= Watterson College =

Watterson College was a private, non-accredited bankrupt college that was operated by a Kentucky Corporation with branches in several states, including operations in California from 1987 to 1995. It offered associate degrees and trained students in various entry-level professions such as court reporting, medical assisting, retailing, and paralegal services. The college registered students while it was insolvent. It continued to operate long after administrative dissolution and received federal funding under false pretenses, promising the federal government it was working to fix its accrediting issues, which it never intended on doing and its bankruptcy filing is proof of their ill intent to deceive student borrowers and run away with their money. Watterson College Pacific was fined millions of dollars by the courts for commingling accounts with its parent company called, 'Careercom'. Students of Waterson College Pacific were abruptly shut out by the school when administrators abruptly abandon the property.

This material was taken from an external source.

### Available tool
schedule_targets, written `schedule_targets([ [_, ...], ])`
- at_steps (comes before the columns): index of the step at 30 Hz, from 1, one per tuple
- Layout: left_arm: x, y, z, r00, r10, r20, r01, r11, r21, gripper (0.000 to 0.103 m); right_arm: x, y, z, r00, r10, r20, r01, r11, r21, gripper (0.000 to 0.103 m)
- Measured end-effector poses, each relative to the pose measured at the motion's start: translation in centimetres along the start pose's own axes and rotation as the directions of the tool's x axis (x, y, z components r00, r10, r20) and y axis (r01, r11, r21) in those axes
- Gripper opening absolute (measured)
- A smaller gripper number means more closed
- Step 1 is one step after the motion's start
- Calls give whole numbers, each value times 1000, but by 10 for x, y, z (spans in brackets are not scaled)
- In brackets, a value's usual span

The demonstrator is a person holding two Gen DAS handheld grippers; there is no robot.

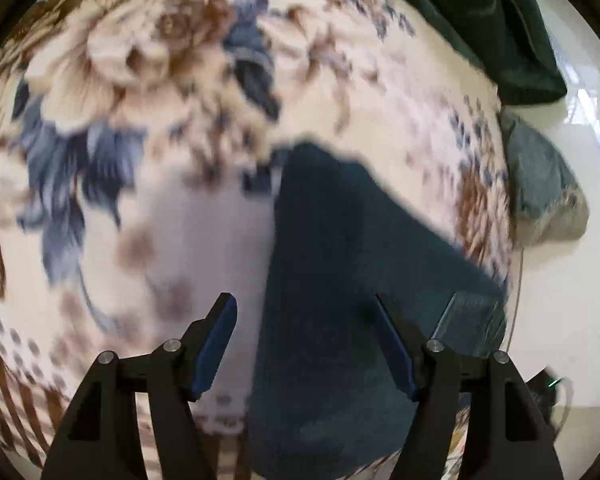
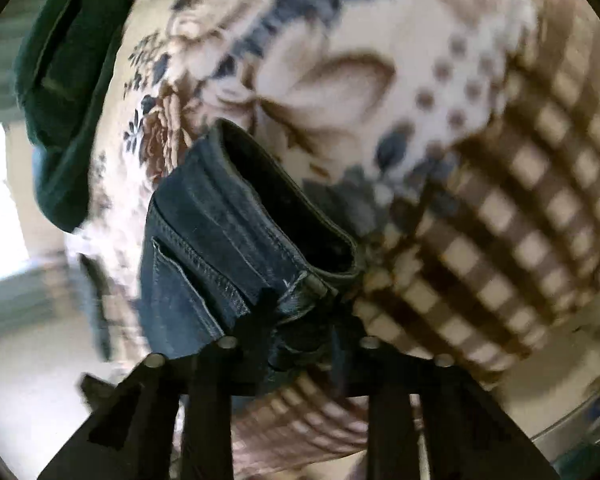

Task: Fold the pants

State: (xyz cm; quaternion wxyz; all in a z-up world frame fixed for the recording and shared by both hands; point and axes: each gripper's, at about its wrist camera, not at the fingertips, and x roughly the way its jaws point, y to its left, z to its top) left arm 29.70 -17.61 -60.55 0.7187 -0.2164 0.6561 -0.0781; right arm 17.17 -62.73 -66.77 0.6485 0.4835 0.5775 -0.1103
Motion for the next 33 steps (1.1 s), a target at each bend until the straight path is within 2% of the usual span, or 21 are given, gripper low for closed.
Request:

The government ordered a refund to students.

Watterson College had various satellite campuses and one Branch in California. Although the direct connection cannot be established at this time, there were also Watterson College schools in other cities across the United States, like Louisville, Kentucky. Its main office was located at the Pasadena, California campus, and major campuses include the Van Nuys, California, West Covina and Oxnard campuses. It participated in the California Pell Grant program. During the early 1990s, Watterson College began struggling to meet admission goals, due to increased competition by public institutions, leading to the final closing of all campuses by 1995 though it was already officially closed in 1992 according to State of California and Department of Education records.

Prior to its closing, the school made an effort to preserve its records for any students needing transcripts or educational verification, however not all of the records were preserved. Students from the Pasadena Campus are encouraged to contact North-West College. North-West College became the official "custodian of records" for only the Watterson College alumni who were located at the Pasadena campus. For questions about all other Watterson alumni, contact the California Department of Consumer Affairs.